I was using gensim to train a Word2Vec model with 'text8' as the corpus. But I just found that the loss became 0 after a few epochs and I didn't know what to do. Could you please help me and find what was wrong?

code

The hidden part of my code is: callbacks=[Callback()]

And here is the result:

vector_size=100, learning_rate=0.01

Loss after epoch 0:-60790632.0

Loss after epoch 1:15678536.0

Loss after epoch 2:15936896.0

Loss after epoch 3:15933712.0

Loss after epoch 4:13241488.0

Loss after epoch 5:0.0

Loss after epoch 6:0.0

...

Loss after epoch 28:0.0

Loss after epoch 29:0.0

Running time: 1412.9658317565918 seconds

Here is my code:

from gensim.models.keyedvectors import KeyedVectors
from gensim.models import word2vec
import logging

logging.basicConfig(format='%(asctime)s : %(levelname)s : %(message)s', level=logging.INFO)
sentences = word2vec.Text8Corpus("text8")   # loading the corpus



from gensim.models.callbacks import CallbackAny2Vec
loss_list = []
loss_list.append(0)
     
class Callback(CallbackAny2Vec):
    def __init__(self):
        self.epoch = 0
    
    def on_epoch_end(self, model):
        loss = model.get_latest_training_loss()
        now_loss = loss - loss_list[-1]
        loss_list.append(loss)
        print('Loss after epoch {}:{}'.format(self.epoch, now_loss))
        self.epoch = self.epoch + 1



from gensim.models import KeyedVectors,word2vec,Word2Vec
import time

start_time = time.time()

model = word2vec.Word2Vec(sentences,hs=1,sg=1, compute_loss=True, epochs=30, callbacks=[Callback()])

end_time = time.time()

print('Running time: %s seconds' % (end_time - start_time))

Note that the running-loss reporting in Gensim has a number of known problems & inconsistencies. You can read an overview of the problems in the project's open issue #2617 .

You seem to be specifically hitting issue #2735 , where two bad choices in the code – to use a too-narrow floating-point representation, and to keep tallying loss into an entire-training-session sum that grows ever-larger – interact to make the running tally essentially impervious to tiny incremental updates. That creates the illusion that no additional loss accrued during an epoch, though in fact there was plenty – it just didn't tally into the running-total.

The workaround in that issue's discussion may help you: at the end of each epoch, after you've grabbed the number you need, reset the model's internal value to 0.0 :

model.running_training_loss = 0.0

Note that after doing this, you won't need to be as fancy about calculating the latest-epoch loss in your own code, because you've changed the model to only ever report the latest epoch.

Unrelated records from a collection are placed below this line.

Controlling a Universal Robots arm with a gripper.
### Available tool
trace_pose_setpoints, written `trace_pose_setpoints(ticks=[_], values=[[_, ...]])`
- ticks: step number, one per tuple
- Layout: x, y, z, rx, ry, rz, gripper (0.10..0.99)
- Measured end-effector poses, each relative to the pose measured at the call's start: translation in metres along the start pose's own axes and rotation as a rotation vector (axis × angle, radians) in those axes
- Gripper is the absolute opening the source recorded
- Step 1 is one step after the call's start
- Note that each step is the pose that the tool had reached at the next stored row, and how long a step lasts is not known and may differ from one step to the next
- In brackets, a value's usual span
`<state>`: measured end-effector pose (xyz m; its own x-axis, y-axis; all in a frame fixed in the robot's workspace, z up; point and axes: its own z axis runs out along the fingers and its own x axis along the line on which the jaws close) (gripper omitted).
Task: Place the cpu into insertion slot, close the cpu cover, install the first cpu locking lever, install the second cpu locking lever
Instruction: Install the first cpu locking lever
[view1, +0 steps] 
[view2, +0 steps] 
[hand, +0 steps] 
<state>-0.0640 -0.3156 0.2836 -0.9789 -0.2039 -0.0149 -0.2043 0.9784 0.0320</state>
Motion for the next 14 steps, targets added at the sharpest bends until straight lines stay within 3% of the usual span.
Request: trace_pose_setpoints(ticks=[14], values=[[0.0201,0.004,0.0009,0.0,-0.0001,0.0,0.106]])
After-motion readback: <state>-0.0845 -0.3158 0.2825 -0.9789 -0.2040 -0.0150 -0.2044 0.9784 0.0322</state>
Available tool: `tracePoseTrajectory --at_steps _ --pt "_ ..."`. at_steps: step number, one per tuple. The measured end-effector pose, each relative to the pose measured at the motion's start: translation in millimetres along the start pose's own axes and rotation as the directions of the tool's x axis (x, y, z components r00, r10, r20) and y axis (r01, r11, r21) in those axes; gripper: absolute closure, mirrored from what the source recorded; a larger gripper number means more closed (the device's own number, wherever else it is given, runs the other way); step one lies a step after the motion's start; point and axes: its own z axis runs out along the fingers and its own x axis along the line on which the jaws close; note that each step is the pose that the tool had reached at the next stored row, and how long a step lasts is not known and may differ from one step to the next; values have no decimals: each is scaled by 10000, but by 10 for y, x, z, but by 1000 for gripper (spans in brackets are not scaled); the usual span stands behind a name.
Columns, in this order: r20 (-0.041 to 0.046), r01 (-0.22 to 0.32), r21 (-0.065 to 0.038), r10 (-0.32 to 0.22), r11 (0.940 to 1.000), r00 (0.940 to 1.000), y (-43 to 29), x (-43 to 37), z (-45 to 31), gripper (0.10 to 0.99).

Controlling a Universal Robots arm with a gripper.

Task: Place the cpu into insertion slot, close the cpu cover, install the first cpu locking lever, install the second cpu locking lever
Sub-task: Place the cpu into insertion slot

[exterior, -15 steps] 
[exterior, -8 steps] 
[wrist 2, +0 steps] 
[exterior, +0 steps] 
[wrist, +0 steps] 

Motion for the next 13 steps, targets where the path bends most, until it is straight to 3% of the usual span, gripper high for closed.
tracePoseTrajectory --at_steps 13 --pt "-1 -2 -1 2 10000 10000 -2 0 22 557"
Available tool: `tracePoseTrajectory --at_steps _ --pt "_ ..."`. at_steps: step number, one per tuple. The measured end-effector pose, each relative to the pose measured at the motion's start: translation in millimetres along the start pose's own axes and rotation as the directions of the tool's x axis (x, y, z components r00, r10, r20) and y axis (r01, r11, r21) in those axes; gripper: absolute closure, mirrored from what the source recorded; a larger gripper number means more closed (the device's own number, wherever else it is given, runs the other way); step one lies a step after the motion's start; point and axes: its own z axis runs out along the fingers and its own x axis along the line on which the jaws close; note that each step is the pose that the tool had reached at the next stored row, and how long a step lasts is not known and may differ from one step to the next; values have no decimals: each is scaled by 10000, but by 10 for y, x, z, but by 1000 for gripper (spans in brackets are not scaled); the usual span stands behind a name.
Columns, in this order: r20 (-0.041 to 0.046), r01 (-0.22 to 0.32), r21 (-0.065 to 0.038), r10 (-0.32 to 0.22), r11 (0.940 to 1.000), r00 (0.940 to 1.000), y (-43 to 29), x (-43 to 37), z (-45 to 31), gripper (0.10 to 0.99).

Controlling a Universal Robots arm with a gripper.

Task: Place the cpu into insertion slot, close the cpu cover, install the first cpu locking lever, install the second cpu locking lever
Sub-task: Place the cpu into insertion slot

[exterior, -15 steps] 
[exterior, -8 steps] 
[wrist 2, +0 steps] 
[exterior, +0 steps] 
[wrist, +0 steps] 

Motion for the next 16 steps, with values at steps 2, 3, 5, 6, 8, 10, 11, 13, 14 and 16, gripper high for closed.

But beware that other flaky things in the code may still render reported values less reliable/interesting than they should be, especially if using very-large training epochs (not a problem with the tiny text8 ) or many worker threads.

And further: be careful about over-relying on the loss numbers for anything other than judging whether the model will benefit from more training epochs. (It's not the case that a model with a lower loss is necessarily better than another – it might just be overfit, a risk with larger models and smaller data. It's only the case that when loss stops improving, the model is as good as it can get given its state/parameters/training-data.)

Separately:

  • By supplying hs=1 without also turning off the default negative-sampling with negative=0 , you've created a non-standard hybrid model that's being optimized for both a hierarchical-softmax output layer and a negative-sampling output-layer. You probably don't want to do that; it'll slow training for little benefit. Usually one, or the other, is better.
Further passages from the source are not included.